Murmur. If our murmuring were like a soft breeze, it would act as a harmonious basis for the eternal words that become our flesh: I am the living Bread that has come down from heaven. What a surprise that would be, knowing that this eternal Bread is not a stranger, but Jesus, the son of Joseph, a man whose father and mother we know. We eat and we are assumed, because those who eat of this bread will live for ever. This is a bread that is born of the love of the Father. We are invited to listen and learn from Him on the trajectory of attraction, on that peak of faith that allows us to see. Bread with bread, Flesh with flesh. Only He who comes from God has seen the Father. And when we have made of our flesh the table of the living Bread, then we shall have seen the Father. Desert and death, heaven and life. A sweet marriage fulfilled in every Eucharist… on every altar, on the altar of the heart where the life of the divine Breath consumes the disfigured lineaments of a lost person.

3. Oratio
Psalm 33 (32)
By the word of the Lord the heavens were made, 
and all their host by the breath of his mouth. 
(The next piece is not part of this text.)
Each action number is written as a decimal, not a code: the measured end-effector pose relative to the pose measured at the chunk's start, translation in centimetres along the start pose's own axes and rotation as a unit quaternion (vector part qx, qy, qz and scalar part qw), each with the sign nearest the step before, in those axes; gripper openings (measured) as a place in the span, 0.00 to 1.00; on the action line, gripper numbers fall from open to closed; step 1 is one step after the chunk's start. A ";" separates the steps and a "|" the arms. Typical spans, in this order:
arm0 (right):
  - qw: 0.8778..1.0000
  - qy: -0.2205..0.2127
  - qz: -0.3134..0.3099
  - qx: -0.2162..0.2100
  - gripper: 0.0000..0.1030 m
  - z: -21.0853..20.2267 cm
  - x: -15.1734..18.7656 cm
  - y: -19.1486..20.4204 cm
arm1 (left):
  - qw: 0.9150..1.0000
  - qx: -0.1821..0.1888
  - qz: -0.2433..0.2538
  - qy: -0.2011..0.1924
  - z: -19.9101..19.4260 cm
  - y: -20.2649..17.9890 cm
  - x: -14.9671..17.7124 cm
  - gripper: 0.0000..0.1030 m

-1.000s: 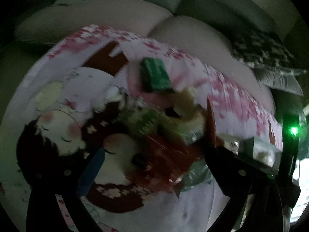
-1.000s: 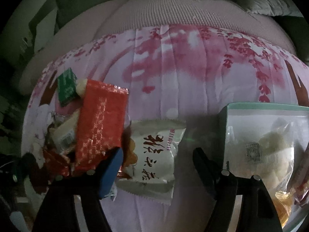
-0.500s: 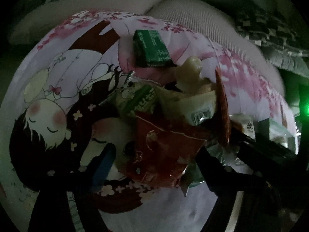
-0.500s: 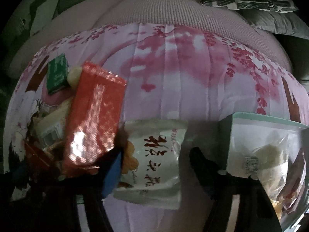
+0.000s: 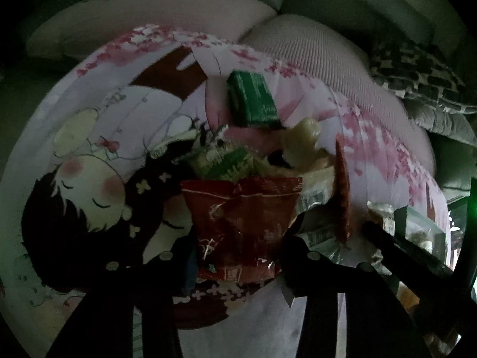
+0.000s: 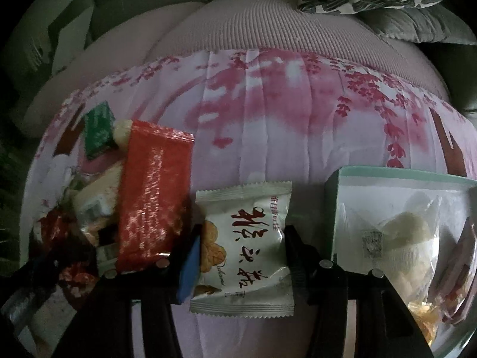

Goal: Organize snacks
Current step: 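Grasp the white printed snack packet with the right gripper while left grasps the red snack bag, then carry the white packet into the tray and open the right gripper while left drops the red bag there, then move both open grippers from the tray back to the snack pile, then grasp the long red wrapped bar with the right gripper while left grasps the green-white cartoon packet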

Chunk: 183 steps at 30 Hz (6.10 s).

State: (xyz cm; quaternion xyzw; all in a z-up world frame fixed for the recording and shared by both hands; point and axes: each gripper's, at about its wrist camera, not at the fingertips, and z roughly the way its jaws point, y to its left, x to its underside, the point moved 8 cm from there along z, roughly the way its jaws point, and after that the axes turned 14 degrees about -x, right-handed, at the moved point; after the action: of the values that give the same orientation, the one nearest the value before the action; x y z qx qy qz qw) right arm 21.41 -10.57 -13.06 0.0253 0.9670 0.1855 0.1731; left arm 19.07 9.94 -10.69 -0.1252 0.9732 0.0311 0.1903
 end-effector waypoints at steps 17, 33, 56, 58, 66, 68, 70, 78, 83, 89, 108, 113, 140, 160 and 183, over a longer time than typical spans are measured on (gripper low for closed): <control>0.993 -0.108 0.041 -0.028 0.54 -11.5 1.0 -1.4 | 0.995 0.040 0.031 -0.086 -6.9 -5.2 -1.4 0.45; 0.968 -0.173 0.172 0.063 0.54 -18.6 2.0 -16.4 | 0.970 0.111 0.205 -0.068 -8.6 -21.4 6.1 0.45; 0.971 -0.135 0.188 0.055 0.54 -15.2 2.8 -19.8 | 0.955 0.048 0.291 -0.036 -6.3 -24.5 12.0 0.46; 0.972 -0.132 0.188 0.048 0.54 -14.8 2.8 -19.6 | 0.954 0.040 0.294 -0.035 -6.2 -24.4 12.3 0.46; 0.976 -0.124 0.171 0.047 0.54 -13.9 2.5 -19.3 | 0.949 0.032 0.313 -0.031 -5.7 -24.8 13.5 0.47; 0.977 -0.123 0.166 0.049 0.54 -13.9 2.5 -19.2 | 0.948 0.032 0.316 -0.027 -5.6 -24.9 13.7 0.47; 0.977 -0.123 0.163 0.054 0.54 -13.8 2.5 -19.3 | 0.947 0.028 0.318 -0.029 -5.5 -25.1 13.8 0.47; 0.974 -0.123 0.172 0.084 0.55 -14.4 2.9 -20.9 | 0.943 0.051 0.328 -0.013 -4.4 -26.8 14.8 0.47; 0.974 -0.121 0.169 0.084 0.64 -14.4 2.7 -20.7 | 0.942 0.054 0.331 -0.010 -4.4 -27.2 15.1 0.50; 0.976 -0.121 0.157 0.090 0.74 -14.7 2.5 -20.0 | 0.951 0.071 0.299 -0.021 -5.7 -26.4 13.6 0.74; 0.976 -0.139 0.132 0.108 1.00 -16.2 2.1 -18.5 | 0.980 0.071 0.180 -0.049 -6.6 -20.9 7.8 0.98; 0.978 -0.129 0.127 0.107 1.00 -15.7 2.1 -18.0 | 0.990 0.027 0.113 -0.076 -6.2 -16.6 4.2 0.98; 0.996 -0.085 0.002 -0.010 1.00 -9.0 2.4 -1.7 | 0.991 -0.097 -0.061 -0.069 -3.4 3.7 -2.8 0.98; 0.999 -0.003 -0.016 -0.041 0.89 1.7 -2.7 3.4 | 0.998 -0.025 -0.060 -0.001 4.6 3.7 -5.5 0.98; 0.995 0.014 -0.088 0.050 0.70 3.7 -3.2 2.7 | 0.991 -0.127 -0.007 0.044 7.6 4.5 -5.1 0.98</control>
State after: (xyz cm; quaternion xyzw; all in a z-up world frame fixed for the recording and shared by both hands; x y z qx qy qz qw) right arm 25.68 -7.09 -14.26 -0.0543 0.9758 0.1215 0.1734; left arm 25.24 16.27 -15.79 -0.1567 0.9678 0.1478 0.1304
He gathered the waters of the sea as in a bottle; 
he put the deeps in storehouses.
The Lord brings the counsel of the nations to nought; 
he frustrates the plans of the peoples. 
The counsel of the Lord stands for ever, 
the thoughts of his heart to all generations.
Behold, the eye of the Lord is on those who fear him, 
on those who hope in his steadfast love, 
that he may deliver their soul from death, 
and keep them alive in famine.
4. Contemplatio
The experience of the food that satisfies the hunger of the heart reminds me, Lord, that I can pass from imperfection to the fulfilment of being a reflection of yourself, not by doing away with the hunger, but by finding in it no longer a homo dormiens, someone who does not ask questions of himself, who lives without any interest, who does not wish to see or feel, who will not allow himself to be touched, who lives in fear, superficially rather than in depth, and who keeps a horizontal position when confronted by events, sleeping or ignoring whatever he meets… but rather a homo vigilans, he who is always present to himself and others, capable of satisfying himself by his work and service, who responsibly does not stop at that which is immediate, but who knows how to pace himself for the long and patient waiting, who expresses the all that dwells in each fragment of his life, who no longer fears feeling vulnerable, because he knows that the wounds of his humanity can be transformed into scars through which Life joins in the passing of time, a Life that is finally able to realise his End and that sings to Love with his "scarred heart" wrapped in a "flame that consumes but does not hurt" and in order to meet him definitively is prepared to "tear the veil". Hunger is no longer hunger, because it now becomes the sweet burden of limitation, protected by "the delicious wound" and always open to the "sweet encounter" that will satisfy every desire: "The Beloved is the mountain, the solitary valleys full of shade…He is like the calm night, very close to dawn, a silent music, a resounding silence… Who will heal this my scarred heart?… He is the consuming flame that does not hurt! O my Beloved, tear the veil at the moment of our sweet encounter."